More than a quarter of the motorists polled have not carried out basic checks on their car over the past month because of the bad weather. Worryingly, 55 per cent haven't looked at their tyre tread or inflation over the past month.

The survey follows a Freedom of Information request which revealed police handed out more than 70,000 vehicle defect notices between 2016 and 2019. The Vehicle Defect Rectification Scheme is used by police to deal with minor maintenance issues with cars, such as blown bulbs, worn tyres or broken wiper blades. Motorists issued with defect notices must get the issue fixed within 14 days and show proof to the police.

The survey also showed how many motorists aren't keeping many key items in their car in the event of a winter driving emergency. Just 27 per cent store a blanket in their car and 33 per cent keep a torch. Only 35 per cent have a first aid kit, while 36 per cent have a mobile phone charger.


hissingsid    on 16 January 2020

I live in a close of 17 properties, all with garages and 7 of them with double garages, yet only 3 owners including myself use their garages for their intended purpose.

If more people cleared their garages of bikes, lawnmowers, barbecues, garden furniture etc. and put their cars inside overnight, the early morning winter commute would be safer.
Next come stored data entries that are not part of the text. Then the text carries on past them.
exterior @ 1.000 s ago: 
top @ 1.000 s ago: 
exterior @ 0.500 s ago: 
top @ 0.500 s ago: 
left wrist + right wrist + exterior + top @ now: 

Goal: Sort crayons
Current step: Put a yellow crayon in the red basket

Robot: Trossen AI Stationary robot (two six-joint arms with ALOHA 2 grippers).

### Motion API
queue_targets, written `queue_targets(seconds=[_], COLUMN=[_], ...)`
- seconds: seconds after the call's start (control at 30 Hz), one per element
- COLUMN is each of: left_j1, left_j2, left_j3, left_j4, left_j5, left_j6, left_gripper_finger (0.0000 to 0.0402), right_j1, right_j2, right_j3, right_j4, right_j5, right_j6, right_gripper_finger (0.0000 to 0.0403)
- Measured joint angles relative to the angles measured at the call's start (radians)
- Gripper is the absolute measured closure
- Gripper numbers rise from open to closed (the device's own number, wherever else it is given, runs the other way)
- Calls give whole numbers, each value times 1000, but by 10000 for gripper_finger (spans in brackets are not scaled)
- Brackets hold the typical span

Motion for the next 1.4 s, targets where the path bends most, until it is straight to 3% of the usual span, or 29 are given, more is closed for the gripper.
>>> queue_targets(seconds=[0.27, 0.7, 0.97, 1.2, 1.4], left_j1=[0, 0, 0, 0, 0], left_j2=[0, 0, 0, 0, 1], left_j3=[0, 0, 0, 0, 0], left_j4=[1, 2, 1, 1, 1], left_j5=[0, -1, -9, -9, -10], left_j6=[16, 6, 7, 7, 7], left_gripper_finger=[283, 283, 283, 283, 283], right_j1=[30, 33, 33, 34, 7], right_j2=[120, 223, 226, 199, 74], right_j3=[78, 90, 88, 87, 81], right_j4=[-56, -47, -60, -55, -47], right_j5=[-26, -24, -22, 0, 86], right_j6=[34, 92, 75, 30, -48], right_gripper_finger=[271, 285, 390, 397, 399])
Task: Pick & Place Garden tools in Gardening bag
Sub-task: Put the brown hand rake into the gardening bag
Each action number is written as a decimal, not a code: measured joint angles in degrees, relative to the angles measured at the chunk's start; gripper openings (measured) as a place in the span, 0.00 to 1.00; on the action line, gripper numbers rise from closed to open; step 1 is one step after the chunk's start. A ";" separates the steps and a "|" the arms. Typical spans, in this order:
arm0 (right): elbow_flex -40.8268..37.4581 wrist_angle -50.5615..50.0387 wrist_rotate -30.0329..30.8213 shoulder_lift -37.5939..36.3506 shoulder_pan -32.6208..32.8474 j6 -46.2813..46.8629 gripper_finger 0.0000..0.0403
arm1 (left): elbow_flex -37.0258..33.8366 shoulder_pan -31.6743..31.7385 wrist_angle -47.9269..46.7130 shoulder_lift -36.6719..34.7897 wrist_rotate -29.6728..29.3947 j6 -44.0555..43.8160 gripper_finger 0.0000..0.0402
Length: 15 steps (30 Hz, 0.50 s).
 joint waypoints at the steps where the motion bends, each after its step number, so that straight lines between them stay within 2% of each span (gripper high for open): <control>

The place for these other items is the shed.

DeadBat    on 17 January 2020

Although I agree with what you say I believe having or not having a garage have nothing to do with this issue. It's pure laziness. Regardless if you have/use garage or not it only take 1-2min to get your car de-iced and ready for the road. It's not hard to check the tyre pressure when you at the petrol station, but that of course require a little bit of effort that for some may be too much.

Prince William    on 18 January 2020

Sorted I bought a car with a heated windscreen.

   on 19 January 2020

Takes me less than 5 minutes to warm up the car & to demist the windows too.

Marcus T.    on 22 January 2020

Neither my wife's, or my car will fit in our garage.Anyway, my garage is my workshop and my tools are worth more than our cars. Modern diesels we have take forever to warm up.

Edited by Marcus T. on 22/01/2020 at 10:31

Vivien Barber    on 23 January 2020

Modern garages seem designed for 1960s cars! Our garage was built for us, and would take 2 cars [and the tools] but one Triumph TR4 lives in it, and occasionally my partner's soft-top sports car does too. But mine doesn't, ever - presently a nearly 11 year-old Audi, which doesn't seem to mind the north side cold - but I do. I cover the screen and front window, and door shuts, with a net curtain from a charity shop, which works perfectly.